Athelstan returned to his chamber whilst Cranston decided to visit the serjeants in change of the royal archers. The friar locked himself away listing time and again all he knew. He found it difficult to make any progress on the bloody affray here in the abbey except on two matters. First, when Hyde was murdered near the watergate, Richer ran back to see what had happened. Driven by his deep hatred for the Wyvern Company, the Frenchman thrust his sword deep into Hyde’s belly but . . . Athelstan paced up and down. Surely Richer must have glimpsed the assassin who’d fled, certainly not through the watergate where Richer and the boatman were doing business, but across Mortival meadow, even if it was to hide in one of the copses? If the assassin had been one of the Wyvern Company, Richer would have been only too pleased to point the finger of accusation, so was it someone else? Someone he recognized? A monk from this abbey? Prior Alexander? Secondly, Athelstan could not forget the attack on him in the charnel house, the speed with which his assailant had opened the door and doused those sconce torches. As regards to Kilverby’s death and the disappearance of the Passio Christi? What if Kilverby himself had removed the Passio Christi, locked the coffer and put the keys back around his neck knowing full well the Passio Christi was safe elsewhere? Athelstan could make no sense of this so he returned to listing his questions, trying to construct a hypothesis which he could push to a logical conclusion. Frustration, however, got the better of him. Athelstan visited the church to pray and, when Cranston returned, listed his unresolved questions for the coroner.

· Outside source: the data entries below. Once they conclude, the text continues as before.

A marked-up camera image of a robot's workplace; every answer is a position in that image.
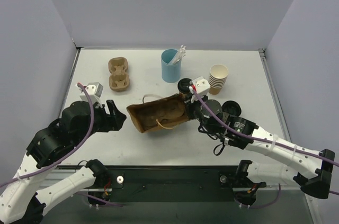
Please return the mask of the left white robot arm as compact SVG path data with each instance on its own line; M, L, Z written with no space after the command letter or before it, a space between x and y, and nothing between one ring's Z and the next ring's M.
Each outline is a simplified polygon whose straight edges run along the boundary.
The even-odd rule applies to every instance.
M69 177L41 190L40 184L59 163L96 132L119 131L126 120L113 100L105 105L76 101L60 118L38 131L26 149L16 175L1 194L1 223L40 223L56 205L78 191L103 187L108 169L92 159Z

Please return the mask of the black plastic cup lid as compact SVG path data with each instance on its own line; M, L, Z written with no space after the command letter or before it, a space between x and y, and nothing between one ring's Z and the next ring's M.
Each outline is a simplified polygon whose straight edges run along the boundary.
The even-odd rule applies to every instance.
M190 92L189 87L192 85L192 79L182 78L178 81L177 89L182 94L188 94Z

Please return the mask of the brown paper bag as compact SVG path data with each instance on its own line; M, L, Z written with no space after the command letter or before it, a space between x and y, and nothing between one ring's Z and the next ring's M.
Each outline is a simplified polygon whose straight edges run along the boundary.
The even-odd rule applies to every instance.
M171 130L190 119L185 109L185 95L177 93L158 100L127 107L133 125L141 133Z

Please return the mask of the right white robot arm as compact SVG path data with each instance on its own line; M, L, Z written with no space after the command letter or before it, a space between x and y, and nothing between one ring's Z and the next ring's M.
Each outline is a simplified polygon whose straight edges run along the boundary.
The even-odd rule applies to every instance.
M280 138L256 123L222 110L221 104L206 96L188 94L184 105L189 118L198 120L200 133L220 140L219 156L226 146L252 151L278 162L277 165L242 160L234 180L242 186L250 182L298 185L302 192L318 199L330 194L335 153L329 149L311 150Z

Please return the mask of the pulp cup carrier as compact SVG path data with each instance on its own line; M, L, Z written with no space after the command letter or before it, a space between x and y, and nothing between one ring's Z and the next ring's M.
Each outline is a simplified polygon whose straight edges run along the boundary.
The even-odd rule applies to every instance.
M141 124L145 130L163 127L163 121L170 122L180 118L184 114L184 107L182 104L170 102L158 106L148 106L140 112Z

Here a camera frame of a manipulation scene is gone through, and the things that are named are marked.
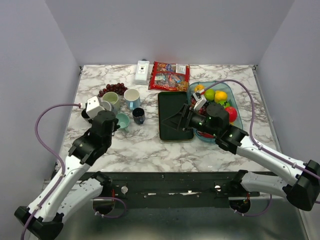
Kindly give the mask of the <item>mint green mug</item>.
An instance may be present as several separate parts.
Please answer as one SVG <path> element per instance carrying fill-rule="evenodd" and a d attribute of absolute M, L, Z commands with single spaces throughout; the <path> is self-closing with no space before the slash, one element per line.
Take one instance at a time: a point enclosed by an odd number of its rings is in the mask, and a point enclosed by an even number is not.
<path fill-rule="evenodd" d="M 116 118 L 118 119 L 117 124 L 119 125 L 119 129 L 127 132 L 130 125 L 129 117 L 125 113 L 120 112 L 116 115 Z"/>

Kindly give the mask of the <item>dark blue mug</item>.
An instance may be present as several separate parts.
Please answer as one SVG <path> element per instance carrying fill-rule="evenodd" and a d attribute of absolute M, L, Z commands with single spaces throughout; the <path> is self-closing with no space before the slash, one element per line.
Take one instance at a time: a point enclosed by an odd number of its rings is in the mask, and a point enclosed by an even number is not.
<path fill-rule="evenodd" d="M 132 117 L 136 124 L 142 125 L 145 122 L 145 111 L 141 107 L 137 107 L 132 111 Z"/>

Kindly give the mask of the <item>light blue hexagonal mug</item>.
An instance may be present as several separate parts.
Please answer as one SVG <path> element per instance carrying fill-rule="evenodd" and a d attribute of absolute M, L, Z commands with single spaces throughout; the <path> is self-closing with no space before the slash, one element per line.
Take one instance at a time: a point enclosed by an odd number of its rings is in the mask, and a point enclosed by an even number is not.
<path fill-rule="evenodd" d="M 136 89 L 127 89 L 123 97 L 130 111 L 141 106 L 140 93 Z"/>

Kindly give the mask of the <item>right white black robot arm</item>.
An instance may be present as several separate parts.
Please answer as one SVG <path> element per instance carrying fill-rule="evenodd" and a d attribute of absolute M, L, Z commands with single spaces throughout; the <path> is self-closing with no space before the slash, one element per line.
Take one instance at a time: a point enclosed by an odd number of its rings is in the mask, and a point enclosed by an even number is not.
<path fill-rule="evenodd" d="M 218 103 L 207 107 L 206 115 L 184 104 L 179 112 L 162 120 L 177 131 L 190 129 L 215 136 L 219 148 L 250 159 L 274 175 L 241 171 L 230 183 L 230 191 L 241 196 L 245 192 L 262 192 L 288 200 L 296 208 L 311 211 L 320 194 L 320 165 L 310 160 L 291 158 L 255 140 L 246 131 L 230 124 L 229 113 Z"/>

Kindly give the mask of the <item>light green large mug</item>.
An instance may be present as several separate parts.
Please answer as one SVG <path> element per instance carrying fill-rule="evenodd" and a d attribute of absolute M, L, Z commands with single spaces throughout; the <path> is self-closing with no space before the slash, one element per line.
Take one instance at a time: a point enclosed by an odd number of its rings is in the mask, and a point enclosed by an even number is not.
<path fill-rule="evenodd" d="M 111 103 L 117 111 L 121 108 L 120 97 L 113 91 L 106 92 L 103 95 L 102 100 Z"/>

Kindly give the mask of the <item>grey blue dotted mug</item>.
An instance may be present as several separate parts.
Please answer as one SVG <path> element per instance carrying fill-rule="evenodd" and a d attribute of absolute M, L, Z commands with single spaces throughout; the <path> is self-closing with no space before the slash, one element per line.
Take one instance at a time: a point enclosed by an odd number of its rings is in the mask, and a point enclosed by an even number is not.
<path fill-rule="evenodd" d="M 107 111 L 110 111 L 110 112 L 114 112 L 114 106 L 112 103 L 108 102 L 108 101 L 101 101 L 100 105 Z"/>

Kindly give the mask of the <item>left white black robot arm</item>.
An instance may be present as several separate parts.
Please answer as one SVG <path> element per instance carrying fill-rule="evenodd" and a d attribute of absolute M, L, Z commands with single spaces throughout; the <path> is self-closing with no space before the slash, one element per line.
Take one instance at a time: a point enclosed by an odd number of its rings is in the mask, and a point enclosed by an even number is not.
<path fill-rule="evenodd" d="M 77 138 L 58 173 L 43 192 L 28 206 L 20 206 L 15 217 L 40 240 L 54 240 L 64 223 L 87 201 L 107 197 L 111 191 L 108 178 L 97 173 L 83 187 L 72 192 L 73 186 L 89 168 L 103 156 L 112 144 L 118 129 L 116 115 L 100 111 L 92 120 L 91 128 Z"/>

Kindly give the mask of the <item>brown striped mug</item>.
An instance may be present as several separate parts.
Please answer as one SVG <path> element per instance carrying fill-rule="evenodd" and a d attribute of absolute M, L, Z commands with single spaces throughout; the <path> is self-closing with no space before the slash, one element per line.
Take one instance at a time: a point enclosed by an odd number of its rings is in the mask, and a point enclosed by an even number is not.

‘And yet, little friar,’ Cranston sat on the edge of the bed, ‘we cannot keep this abbey under siege for weeks. What do you suggest?’
‘Tomorrow,’ Athelstan replied flatly, ‘bring your archers into the abbey. I want the library cleared. Prior Alexander and Richer must be detained and their chambers searched. Of course,’ he added despairingly, ‘they may well have anticipated that and be prepared. I suspect they already have, so, for the moment, let us eat and retire early.’
Athelstan rose long before dawn. He felt refreshed and resolute. He was determined on what he must do and, if he had to face the wrath of the Benedictine order, the bishop of London, not to mention the displeasure of his superiors at Blackfriars, then he would accept that. The church in London might scream in protest at the ransacking of an abbey by royal troops and the questioning of its community in the cold chambers of the Tower. Nevertheless, what more could he do? Richer had to be seized. Athelstan waited until dawn then went down to celebrate his own Mass. He was drawing this to a close, about to pronounce the ‘Ite Missa’ when the bells began to toll the tocsin, a harsh discordant clanging which shattered the sleeping silence. Athelstan hastily divested and hurried down the aisle. Others were doing the same; even the anchorite left his cell to join the few brothers who’d been busy in the church. Outside the greying murk was broken by the dancing glow of torches and bobbing lantern horns. Monks clamoured about the reason for the tocsin until Brother Simon, face and hands all muddied, screamed something about a dreadful scene down near the hog pen. Athelstan seized the lay brother. Simon was frantic, his robe, face and hands caked with blood-encrusted mud.
‘Two of them,’ Simon gasped, ‘horrible to see! The hogs have mauled them!’
‘Who?’ Athelstan pleaded.
‘Richer,’ Simon gasped, ‘Richer and one of the Wyvern Company. Prior Alexander is sobbing like a child. You must come, you must come!’
Athelstan reached the hog pen on the farm to the north of the abbey. Others were also gathering. Abbot Walter, swathed in a great woollen cloak, face all stricken, rested for support on the arm of a young novice. Prior Alexander was kneeling between two rolled deerskin shrouds soaked in blood. The prior was distraught. He knelt on the hard cobbles, keening like a distraught mother over her child. Other monks, booted and armed with iron-tipped staves, were driving the hogs back to their sties. Wenlock appeared resting on the arm of Brother Odo, the old soldier was dressed only in his night shirt, stout sandals on his feet, a cloak about his shoulders. He looked as pale as a ghost. He approached the shrouded corpses then turned away to vomit and retch violently. A brother whispered how Wenlock had been sick all night. Once he’d been taken away, Athelstan asked for the deerskin shrouds to be opened. He took one glimpse at the mangled corpses and walked away fighting to control his own stomach. Cranston also arrived and, accustomed to such horrors, he knelt and examined the remains of both cadavers.
‘The hogs feasted well,’ the coroner murmured. ‘They ate the soft fat first, face, belly and thighs.’